The popular initiative proposing the new constitutional amendment was finally successful because in the past six years the yearly net immigration amounted to roughly 1% of the entire Swiss population – which meant every year a net immigration equal to the population of the city of Lucerne.
The result is a 23.5% proportion of foreigners, of whom roughly 68% are EU nationals, composed mainly of Italians (23.5%), Germans (23%) and Portuguese (19.8%).

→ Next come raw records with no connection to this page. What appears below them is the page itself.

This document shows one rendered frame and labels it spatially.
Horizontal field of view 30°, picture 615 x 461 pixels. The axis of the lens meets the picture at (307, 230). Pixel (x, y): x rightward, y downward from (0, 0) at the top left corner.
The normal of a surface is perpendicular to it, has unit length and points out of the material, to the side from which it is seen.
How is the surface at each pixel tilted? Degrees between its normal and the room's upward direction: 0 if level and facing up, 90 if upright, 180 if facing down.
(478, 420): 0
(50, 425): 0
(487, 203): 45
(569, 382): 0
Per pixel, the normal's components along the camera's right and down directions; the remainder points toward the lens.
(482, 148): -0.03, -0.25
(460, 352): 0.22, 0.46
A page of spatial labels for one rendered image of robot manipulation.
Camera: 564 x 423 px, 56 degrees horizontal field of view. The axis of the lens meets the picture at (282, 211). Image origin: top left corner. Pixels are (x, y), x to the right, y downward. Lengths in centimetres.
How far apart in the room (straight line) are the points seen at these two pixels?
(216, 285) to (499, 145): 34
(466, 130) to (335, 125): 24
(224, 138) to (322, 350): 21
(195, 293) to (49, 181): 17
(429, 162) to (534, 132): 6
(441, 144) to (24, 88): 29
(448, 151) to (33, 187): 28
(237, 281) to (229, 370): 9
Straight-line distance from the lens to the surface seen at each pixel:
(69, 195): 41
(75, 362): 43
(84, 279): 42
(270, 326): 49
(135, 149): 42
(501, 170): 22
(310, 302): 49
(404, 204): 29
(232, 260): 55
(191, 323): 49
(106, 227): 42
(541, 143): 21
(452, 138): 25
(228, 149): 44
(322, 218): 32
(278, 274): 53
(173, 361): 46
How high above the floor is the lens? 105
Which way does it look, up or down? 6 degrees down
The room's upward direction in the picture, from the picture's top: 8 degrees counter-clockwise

Given the dominant immigration from the EU, it is not surprising that a majority of Swiss voters spotted the cause for the massive immigration of the past years in the treaty on free movement of persons between Switzerland and the EU under which, as a rule, the parties grant each other free access to their relevant labour markets.
Upside and downside
The upside of the massive immigration from the EU was a constant inflow of well qualified EU nationals and their families, who were not only good consumers, good taxpayers and good social security contributors, but also fuelled further growth and job demand. The downside was a dramatic increase in traffic on roads and rail between cities and suburbs, massive congestion during rush hours and an increasing shortage of affordable real estate and rental apartments in the metropolitan areas.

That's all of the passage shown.